We see buses every day, and perhaps take them to school. But some people don’t just take buses for commuting. Some take them to enjoy the melodious bus engine sounds. Some take them to enjoy the scenery as the bus passes through scenic sights around Singapore. Some take buses on the day of the vehicle’s debut to record a historic moment in the bus industry.
Meet Nay Wun Thant from Class 2K’23. Nay Wun is a transport enthusiast, a very passionate “enthu” (lingo for “enthusiast”), who is currently writing an interesting book about the bus industry in Singapore.
When did he become an Enthu
Like many “enthus”, Nay Wun began his interest at a young age (4 years old to be exact). He first started by collecting bus guides and now has a whole cabinet dedicated to his collection of nearly 5,000 such guides, averaging at about 40 per bus route. Each guide is a treasure trove into the past of Singapore’s bus industry as it showcases the history of each route, including Service 700 which was controversially removed in the DTL2 Bus Rationalisation (a government scheme in which routes running parallel to the Downtown line were withdrawn). He also began his passion by snapping pictures of buses at bus interchanges and terminals.
Devoted to his passion
Nay Wun still is a very passionate bus “enthu” and he is currently working on a book about the bus industry in Singapore.

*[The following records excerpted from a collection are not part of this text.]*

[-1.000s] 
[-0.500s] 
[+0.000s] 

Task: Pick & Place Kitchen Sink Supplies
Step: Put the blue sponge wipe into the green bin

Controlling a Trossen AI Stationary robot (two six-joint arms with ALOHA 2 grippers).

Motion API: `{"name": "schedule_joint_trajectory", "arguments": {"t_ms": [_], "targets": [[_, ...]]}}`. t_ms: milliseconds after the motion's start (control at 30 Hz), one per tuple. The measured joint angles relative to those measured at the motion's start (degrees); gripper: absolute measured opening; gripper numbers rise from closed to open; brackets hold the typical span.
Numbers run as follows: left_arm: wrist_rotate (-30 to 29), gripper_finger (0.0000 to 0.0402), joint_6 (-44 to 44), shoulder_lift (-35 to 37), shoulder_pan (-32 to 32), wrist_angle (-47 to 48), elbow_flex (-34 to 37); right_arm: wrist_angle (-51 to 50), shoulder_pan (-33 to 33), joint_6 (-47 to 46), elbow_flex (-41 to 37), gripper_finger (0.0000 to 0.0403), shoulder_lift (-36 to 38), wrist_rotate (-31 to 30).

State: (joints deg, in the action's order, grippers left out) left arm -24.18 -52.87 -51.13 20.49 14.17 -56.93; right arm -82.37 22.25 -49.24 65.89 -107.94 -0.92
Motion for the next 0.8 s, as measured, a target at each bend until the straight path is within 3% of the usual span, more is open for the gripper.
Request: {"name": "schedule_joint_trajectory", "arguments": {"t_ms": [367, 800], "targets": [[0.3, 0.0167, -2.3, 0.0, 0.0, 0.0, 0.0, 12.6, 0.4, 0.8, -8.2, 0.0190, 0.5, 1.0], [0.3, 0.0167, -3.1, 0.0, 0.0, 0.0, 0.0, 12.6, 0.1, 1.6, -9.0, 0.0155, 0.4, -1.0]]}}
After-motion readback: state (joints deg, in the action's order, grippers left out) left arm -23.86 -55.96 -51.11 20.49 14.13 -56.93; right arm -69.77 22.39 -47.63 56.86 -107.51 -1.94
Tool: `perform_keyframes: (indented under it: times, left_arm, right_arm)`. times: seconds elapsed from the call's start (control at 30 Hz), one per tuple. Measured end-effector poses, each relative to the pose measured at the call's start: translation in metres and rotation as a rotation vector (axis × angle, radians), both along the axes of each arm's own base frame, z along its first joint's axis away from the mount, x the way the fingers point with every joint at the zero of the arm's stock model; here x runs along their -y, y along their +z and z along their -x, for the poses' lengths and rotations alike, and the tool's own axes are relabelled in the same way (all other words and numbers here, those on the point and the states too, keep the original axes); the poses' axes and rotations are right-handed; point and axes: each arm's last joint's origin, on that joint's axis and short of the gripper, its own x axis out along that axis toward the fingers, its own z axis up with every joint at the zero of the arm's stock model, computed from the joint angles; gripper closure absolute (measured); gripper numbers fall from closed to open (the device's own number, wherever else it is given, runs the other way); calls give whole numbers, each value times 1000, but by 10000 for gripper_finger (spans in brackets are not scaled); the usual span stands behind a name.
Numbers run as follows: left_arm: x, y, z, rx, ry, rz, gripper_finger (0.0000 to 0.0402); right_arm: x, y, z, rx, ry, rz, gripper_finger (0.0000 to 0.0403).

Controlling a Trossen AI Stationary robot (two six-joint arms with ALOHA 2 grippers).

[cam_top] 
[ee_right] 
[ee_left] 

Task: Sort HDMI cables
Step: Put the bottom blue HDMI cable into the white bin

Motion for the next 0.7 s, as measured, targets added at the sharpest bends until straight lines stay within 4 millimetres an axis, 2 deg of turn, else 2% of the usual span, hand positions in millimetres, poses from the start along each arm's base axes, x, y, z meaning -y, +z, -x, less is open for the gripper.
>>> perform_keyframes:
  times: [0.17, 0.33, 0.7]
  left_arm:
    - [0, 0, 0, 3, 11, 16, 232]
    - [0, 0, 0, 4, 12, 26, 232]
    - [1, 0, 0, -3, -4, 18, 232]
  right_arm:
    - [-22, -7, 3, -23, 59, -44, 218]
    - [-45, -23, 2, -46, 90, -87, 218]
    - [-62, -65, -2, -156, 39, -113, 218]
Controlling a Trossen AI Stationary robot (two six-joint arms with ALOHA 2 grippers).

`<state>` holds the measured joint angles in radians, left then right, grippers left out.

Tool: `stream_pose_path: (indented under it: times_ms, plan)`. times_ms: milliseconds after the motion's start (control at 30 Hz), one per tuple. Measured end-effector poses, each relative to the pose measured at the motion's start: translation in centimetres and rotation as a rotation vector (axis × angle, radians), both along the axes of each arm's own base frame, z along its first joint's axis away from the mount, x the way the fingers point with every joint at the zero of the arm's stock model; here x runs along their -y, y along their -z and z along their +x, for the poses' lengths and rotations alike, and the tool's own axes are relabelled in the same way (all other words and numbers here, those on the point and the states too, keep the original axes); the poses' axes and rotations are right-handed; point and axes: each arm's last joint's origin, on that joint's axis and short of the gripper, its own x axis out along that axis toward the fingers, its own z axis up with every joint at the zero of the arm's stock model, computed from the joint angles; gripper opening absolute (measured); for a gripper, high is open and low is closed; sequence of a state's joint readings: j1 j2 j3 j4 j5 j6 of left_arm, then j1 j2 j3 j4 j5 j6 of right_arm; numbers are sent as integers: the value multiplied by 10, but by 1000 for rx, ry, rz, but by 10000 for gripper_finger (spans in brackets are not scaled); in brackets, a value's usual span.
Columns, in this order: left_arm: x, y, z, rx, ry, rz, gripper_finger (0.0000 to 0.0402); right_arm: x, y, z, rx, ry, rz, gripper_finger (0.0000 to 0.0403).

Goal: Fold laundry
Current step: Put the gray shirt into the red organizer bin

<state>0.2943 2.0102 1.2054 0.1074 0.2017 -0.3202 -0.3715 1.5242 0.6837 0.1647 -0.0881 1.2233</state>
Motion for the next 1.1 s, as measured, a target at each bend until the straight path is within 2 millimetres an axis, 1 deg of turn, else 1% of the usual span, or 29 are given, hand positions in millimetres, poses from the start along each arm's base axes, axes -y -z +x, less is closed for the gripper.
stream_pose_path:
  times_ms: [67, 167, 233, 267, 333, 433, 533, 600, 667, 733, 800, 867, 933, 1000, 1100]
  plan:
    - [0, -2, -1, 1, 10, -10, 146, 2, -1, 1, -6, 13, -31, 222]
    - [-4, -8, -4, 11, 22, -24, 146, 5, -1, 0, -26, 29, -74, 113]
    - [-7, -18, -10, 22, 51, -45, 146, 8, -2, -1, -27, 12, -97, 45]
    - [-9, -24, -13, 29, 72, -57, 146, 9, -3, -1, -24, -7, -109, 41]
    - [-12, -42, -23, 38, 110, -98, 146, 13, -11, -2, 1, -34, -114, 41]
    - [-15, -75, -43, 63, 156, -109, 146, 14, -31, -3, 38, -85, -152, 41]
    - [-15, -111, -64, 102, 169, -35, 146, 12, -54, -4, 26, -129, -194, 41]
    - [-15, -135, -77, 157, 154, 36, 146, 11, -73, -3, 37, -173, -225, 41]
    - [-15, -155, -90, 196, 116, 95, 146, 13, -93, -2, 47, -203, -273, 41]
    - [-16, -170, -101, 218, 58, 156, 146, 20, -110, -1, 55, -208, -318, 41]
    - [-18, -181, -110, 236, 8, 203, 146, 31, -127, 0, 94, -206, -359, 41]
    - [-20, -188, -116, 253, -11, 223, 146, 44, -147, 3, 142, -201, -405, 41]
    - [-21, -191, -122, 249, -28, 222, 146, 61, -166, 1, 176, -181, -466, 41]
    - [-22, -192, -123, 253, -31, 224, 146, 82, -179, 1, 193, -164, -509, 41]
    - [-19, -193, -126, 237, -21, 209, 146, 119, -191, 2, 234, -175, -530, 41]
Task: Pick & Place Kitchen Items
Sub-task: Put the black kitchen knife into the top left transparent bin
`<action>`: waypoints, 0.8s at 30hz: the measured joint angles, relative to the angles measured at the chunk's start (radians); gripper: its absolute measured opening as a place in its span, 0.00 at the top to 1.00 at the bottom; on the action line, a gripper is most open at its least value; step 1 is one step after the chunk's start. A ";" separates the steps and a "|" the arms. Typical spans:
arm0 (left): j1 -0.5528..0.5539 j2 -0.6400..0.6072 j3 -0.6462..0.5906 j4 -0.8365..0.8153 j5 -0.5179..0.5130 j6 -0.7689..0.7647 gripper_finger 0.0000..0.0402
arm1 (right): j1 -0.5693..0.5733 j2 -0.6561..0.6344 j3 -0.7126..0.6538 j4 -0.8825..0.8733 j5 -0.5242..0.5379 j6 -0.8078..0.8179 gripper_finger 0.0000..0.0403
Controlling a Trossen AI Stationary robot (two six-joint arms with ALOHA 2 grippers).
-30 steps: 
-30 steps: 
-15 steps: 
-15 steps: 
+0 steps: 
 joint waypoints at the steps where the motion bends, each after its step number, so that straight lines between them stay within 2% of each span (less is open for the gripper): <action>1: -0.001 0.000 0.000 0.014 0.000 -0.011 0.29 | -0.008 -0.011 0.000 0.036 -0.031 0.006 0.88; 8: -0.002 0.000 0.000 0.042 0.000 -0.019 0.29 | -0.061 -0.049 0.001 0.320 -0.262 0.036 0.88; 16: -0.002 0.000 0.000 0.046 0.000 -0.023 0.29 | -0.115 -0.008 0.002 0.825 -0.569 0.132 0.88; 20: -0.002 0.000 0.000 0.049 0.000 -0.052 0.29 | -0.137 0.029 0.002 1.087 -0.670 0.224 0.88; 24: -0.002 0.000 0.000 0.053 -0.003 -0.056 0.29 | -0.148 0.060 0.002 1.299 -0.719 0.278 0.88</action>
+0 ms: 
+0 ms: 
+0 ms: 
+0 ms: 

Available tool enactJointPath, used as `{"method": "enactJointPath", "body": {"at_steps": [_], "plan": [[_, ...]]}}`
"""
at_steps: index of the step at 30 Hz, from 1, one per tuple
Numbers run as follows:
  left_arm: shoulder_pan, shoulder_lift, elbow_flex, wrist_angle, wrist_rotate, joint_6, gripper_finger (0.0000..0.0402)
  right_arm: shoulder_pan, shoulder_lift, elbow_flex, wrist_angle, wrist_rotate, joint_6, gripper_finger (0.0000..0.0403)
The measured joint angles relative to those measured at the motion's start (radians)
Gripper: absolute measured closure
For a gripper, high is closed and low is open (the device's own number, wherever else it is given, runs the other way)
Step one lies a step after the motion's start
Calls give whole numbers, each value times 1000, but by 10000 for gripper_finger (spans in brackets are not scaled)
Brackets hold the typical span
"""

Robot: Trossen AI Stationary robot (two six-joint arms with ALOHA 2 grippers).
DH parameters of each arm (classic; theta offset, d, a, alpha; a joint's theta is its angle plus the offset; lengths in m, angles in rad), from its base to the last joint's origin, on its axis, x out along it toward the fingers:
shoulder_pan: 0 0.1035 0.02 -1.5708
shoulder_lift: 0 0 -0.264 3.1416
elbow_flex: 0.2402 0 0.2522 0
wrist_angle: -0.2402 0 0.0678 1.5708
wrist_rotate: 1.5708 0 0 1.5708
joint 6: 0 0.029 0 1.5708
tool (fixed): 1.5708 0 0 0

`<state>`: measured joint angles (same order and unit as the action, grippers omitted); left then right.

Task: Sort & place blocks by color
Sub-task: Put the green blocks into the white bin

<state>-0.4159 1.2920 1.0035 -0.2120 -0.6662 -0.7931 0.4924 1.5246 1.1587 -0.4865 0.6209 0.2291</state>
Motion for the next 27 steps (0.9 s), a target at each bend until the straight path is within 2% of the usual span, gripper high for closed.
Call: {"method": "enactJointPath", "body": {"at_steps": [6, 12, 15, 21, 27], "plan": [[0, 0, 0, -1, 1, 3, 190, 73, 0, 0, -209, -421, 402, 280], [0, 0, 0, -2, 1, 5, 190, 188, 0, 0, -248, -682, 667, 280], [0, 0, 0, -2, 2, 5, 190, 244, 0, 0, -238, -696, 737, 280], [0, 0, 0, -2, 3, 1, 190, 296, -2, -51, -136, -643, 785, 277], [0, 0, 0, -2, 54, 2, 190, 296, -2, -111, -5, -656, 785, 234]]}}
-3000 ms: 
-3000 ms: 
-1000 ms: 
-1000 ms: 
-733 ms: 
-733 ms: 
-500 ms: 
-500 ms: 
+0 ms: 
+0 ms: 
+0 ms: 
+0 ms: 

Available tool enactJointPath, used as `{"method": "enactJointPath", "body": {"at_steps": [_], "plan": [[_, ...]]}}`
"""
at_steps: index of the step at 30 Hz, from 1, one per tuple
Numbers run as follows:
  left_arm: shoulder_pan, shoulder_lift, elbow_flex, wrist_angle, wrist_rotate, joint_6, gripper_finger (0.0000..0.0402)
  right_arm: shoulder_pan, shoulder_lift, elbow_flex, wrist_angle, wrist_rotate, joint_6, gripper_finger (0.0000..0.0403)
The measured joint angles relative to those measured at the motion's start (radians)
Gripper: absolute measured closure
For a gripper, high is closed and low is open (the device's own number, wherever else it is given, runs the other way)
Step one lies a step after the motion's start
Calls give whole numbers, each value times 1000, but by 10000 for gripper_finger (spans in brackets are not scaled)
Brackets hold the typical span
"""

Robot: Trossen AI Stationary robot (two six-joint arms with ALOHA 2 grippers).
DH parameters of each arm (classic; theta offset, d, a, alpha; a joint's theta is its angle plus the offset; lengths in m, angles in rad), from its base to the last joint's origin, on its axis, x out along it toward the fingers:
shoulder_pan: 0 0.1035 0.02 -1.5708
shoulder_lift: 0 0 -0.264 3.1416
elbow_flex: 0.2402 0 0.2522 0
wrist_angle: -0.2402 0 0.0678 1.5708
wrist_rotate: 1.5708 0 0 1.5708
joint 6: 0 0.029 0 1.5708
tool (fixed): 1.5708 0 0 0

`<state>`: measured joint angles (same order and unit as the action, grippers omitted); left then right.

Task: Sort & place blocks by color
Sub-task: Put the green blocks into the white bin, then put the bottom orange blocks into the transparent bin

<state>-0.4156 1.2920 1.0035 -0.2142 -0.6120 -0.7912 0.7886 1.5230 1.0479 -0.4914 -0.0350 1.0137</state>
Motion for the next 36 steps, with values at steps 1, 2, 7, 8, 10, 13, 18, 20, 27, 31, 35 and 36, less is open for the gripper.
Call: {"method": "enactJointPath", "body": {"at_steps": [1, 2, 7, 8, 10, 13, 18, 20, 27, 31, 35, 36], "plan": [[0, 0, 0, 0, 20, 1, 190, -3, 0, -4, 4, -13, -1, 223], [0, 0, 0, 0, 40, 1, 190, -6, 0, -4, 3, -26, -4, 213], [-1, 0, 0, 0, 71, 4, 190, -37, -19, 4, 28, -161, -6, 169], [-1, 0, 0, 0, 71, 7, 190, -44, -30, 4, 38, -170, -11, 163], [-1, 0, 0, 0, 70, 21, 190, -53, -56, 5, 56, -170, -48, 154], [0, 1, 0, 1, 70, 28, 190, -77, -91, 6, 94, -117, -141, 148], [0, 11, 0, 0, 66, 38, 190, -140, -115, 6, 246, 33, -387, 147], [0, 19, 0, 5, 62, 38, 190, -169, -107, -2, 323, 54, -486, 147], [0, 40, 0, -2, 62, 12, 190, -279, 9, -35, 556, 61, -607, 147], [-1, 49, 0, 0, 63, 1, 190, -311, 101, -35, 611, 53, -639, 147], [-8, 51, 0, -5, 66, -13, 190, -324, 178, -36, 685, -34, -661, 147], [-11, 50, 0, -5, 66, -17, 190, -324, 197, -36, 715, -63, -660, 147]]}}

He intends the book to be written from the authentic view of a local bus enthusiast and he wishes to raise awareness about the preservation of Singapore buses as each bus has a significant place in our local history. For example, the Volvo Olympian was a very common SBS double decker in Singapore and he shared that the bus has a greater “feel” to it as it is more “manual” compared to the modern automated buses. In addition, the book also covers how such buses should be preserved, in the form of projects like the Bus Resort that is currently being planned by the Woodlands Transport Service. He intends to share ideas on how buses can be preserved, such as having designated corners at bus interchanges to display the buses. Something similar has been done at Woodlands Integrated Transport Hub. He also suggests that such attractions can be a means of collecting revenue as accessing the buses could require a small payment to cover the preservation costs.
Nay Wun also intends to encourage more people to join the bus enthusiast community in Singapore and hopes to shed light on how there are people interested in a topic that few know actually exists.
How many people actually like buses?
More than you think.
There have been many events in Singapore that attract transport enthusiasts like Nay Wun, such as the launch of the private A&S transit Volvo B8L, which is an ex-SBST bus converted into a private bus. As many as 200 people can turn up for such events. It is sad to see, as such, that there are people who do scorn or mock those who enjoy everything about buses.
One co-author of this article, Gregory Ng, is also a passionate travel enthusiast himself and was personally surprised to see Nay Wun’s love for buses. It is always wonderful to meet somebody who shares similar passions and hobbies do indeed bring like-minded people together.